You could use a rope and tie a horse tail to load knot.
 
   / Pushing with a 3pt hitch... #15  
I think the most important thing to remember is to adjust your sway chains so there is not a lot of play side to side as that is what will bend your 3ph arms when you hit something immoveable. When you have everything adjusted right I belive it is equaly strong and pushing or pulling will be ok. I do not belive there is any disclaimer in my owners manual that says DO NOT PUSH WITH THE 3PH! just be smart about it. Ken.
 
   / Pushing with a 3pt hitch... #16  
Question for 3RRL..... I notice you have top-n-tilt with tilt on BOTH sides. I was reading the CCM website and it was saying that it's not good to have tilt on both sides. The reason they gave was that you could possibly apply downpressure on both sides thus lifting the rearwheels off the ground and upsetting the machine or possibly causing something else bad to happen. Have you ever given that any thought??
 
   / Pushing with a 3pt hitch... #17  
Question for 3RRL..... I notice you have top-n-tilt with tilt on BOTH sides. I was reading the CCM website and it was saying that it's not good to have tilt on both sides. The reason they gave was that you could possibly apply downpressure on both sides thus lifting the rearwheels off the ground and upsetting the machine or possibly causing something else bad to happen. Have you ever given that any thought??
Good question kebo,
I don't want to deviate to much from Max's thread about pushing with the 3pt, so forgive me...
I purposely used 8" stroke very big 3-1/2" cylinders with 1-1/2" rods for the side links. I was trying to get the set up to apply down pressure with the box blade when fully extended. Well, I miscalculated and even fully extended there is still about 1" gap when fully extended on both sides. What it does do successfully is allow me to cut gutters easily that way since the box is shoved down into the ditch pretty good. To me, that is a good thing. Again, you just need to be aware that it can lift the tractor up a little and use your head when doing work with it.
Here is a video. When fully tilted, you can see the cylinder just starting to lift the tractor rear tire.
Rob-

 
   / Pushing with a 3pt hitch... #18  
I think the most important thing to remember is to adjust your sway chains so there is not a lot of play side to side as that is what will bend your 3ph arms when you hit something immoveable. When you have everything adjusted right I belive it is equaly strong and pushing or pulling will be ok. I do not belive there is any disclaimer in my owners manual that says DO NOT PUSH WITH THE 3PH! just be smart about it. Ken.

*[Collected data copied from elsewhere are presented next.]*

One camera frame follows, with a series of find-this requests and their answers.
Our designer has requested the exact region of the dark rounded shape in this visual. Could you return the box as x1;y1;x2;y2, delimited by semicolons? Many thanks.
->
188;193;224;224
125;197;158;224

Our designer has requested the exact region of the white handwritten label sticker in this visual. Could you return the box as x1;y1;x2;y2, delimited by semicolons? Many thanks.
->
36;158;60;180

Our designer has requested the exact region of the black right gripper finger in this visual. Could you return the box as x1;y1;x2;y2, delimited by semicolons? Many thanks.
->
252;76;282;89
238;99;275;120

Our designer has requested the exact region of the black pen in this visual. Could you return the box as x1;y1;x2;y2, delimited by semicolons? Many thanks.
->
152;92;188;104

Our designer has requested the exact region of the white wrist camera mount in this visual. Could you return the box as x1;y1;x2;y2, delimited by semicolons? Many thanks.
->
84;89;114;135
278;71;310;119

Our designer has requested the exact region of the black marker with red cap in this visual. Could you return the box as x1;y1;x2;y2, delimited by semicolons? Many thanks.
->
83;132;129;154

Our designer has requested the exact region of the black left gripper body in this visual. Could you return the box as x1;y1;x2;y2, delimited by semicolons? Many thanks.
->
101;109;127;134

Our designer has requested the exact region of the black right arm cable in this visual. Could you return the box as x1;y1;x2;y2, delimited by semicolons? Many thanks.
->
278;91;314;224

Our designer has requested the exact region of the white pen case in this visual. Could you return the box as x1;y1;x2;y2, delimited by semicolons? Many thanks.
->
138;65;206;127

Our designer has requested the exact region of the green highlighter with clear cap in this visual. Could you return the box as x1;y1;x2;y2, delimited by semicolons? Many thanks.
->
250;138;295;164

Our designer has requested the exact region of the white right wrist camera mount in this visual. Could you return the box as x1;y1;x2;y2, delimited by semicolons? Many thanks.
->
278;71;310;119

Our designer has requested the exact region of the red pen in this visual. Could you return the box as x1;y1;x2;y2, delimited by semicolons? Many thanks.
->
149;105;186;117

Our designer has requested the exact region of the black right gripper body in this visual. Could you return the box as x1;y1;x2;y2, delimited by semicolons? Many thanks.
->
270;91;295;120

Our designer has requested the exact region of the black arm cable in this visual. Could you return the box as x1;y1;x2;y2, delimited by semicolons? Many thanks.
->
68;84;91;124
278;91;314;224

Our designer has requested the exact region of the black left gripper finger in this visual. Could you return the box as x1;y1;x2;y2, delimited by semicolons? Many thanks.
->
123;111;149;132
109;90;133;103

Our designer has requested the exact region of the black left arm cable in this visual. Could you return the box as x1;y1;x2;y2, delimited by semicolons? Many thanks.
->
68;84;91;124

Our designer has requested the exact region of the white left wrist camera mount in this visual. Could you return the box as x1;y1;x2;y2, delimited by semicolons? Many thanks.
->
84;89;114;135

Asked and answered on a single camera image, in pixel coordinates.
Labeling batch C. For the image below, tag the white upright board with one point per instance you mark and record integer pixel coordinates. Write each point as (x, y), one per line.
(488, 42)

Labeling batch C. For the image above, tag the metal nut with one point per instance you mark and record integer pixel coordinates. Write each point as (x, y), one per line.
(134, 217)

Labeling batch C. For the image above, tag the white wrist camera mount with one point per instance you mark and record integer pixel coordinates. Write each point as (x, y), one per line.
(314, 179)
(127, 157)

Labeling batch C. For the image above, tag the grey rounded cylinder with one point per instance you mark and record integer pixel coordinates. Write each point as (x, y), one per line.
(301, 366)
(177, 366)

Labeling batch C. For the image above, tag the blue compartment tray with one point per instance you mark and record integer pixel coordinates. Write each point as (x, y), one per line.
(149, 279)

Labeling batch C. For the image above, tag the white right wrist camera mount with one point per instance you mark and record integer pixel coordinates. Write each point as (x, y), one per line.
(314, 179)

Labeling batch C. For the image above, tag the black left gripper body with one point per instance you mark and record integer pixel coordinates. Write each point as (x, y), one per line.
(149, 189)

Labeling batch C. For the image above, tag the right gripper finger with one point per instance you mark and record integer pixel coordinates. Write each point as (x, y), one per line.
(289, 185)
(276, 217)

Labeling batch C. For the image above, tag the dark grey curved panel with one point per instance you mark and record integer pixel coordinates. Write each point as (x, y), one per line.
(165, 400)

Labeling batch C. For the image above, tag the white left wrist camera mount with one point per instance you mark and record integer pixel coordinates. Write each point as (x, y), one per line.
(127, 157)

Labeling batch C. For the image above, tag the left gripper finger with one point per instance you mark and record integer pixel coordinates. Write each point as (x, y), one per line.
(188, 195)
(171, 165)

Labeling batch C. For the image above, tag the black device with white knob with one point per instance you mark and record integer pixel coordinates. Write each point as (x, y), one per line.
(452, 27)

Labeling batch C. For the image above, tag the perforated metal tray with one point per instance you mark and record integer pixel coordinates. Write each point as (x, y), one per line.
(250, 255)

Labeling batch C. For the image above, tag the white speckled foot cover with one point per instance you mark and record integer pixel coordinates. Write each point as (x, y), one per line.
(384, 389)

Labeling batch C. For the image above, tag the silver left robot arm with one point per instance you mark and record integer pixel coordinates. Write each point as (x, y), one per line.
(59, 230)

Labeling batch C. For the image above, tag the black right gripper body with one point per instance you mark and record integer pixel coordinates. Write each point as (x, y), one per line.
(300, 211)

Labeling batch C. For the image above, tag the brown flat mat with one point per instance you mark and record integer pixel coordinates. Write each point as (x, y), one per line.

Ken, very good point about the sway link chains. I probably adjust mine 2-3 times every hour of use. So, you always need to keep payin' attention to them.

But... when you really get goin' on a project - it's not always "convenient" to stop and take up the slack. So, you need to be paying attention and cautious when pushing in reverse because with some sway in the 3pt; things can go real wrong - real fast!

One additional point to consider regarding pushing in reverse on the 3pt. The 3pt normally "floats" and when pushing into a berm or pile the arms will move up the slope of the pile. But, there's only so much upward rotation available before the arms "bottom out" or stop. If you've got a big pile and some momentum behind the tractor - when the 3pt stops moving upward - the 3pt links - can bend!!

AKfish
 
   / Pushing with a 3pt hitch... #19  
AKfish
That is true about running up a pile with the 3ph but I have had 3 tractors with 3ph and have done some heavy pushing in hard clay soil and probably even abused the tractors some but have not bent an arm on any of the tractors in over 15 years, maybe I've just been lucky! but with proper adjustment you have less of a chance of bending something. My Kubota B7510 has a cotter pin to lock the turnbuckel where I put it so it doesn't lossen up.
 
   / Pushing with a 3pt hitch...
  • Thread Starter
#20  
This is all very interesting, thanks!! It's greatly appreciated!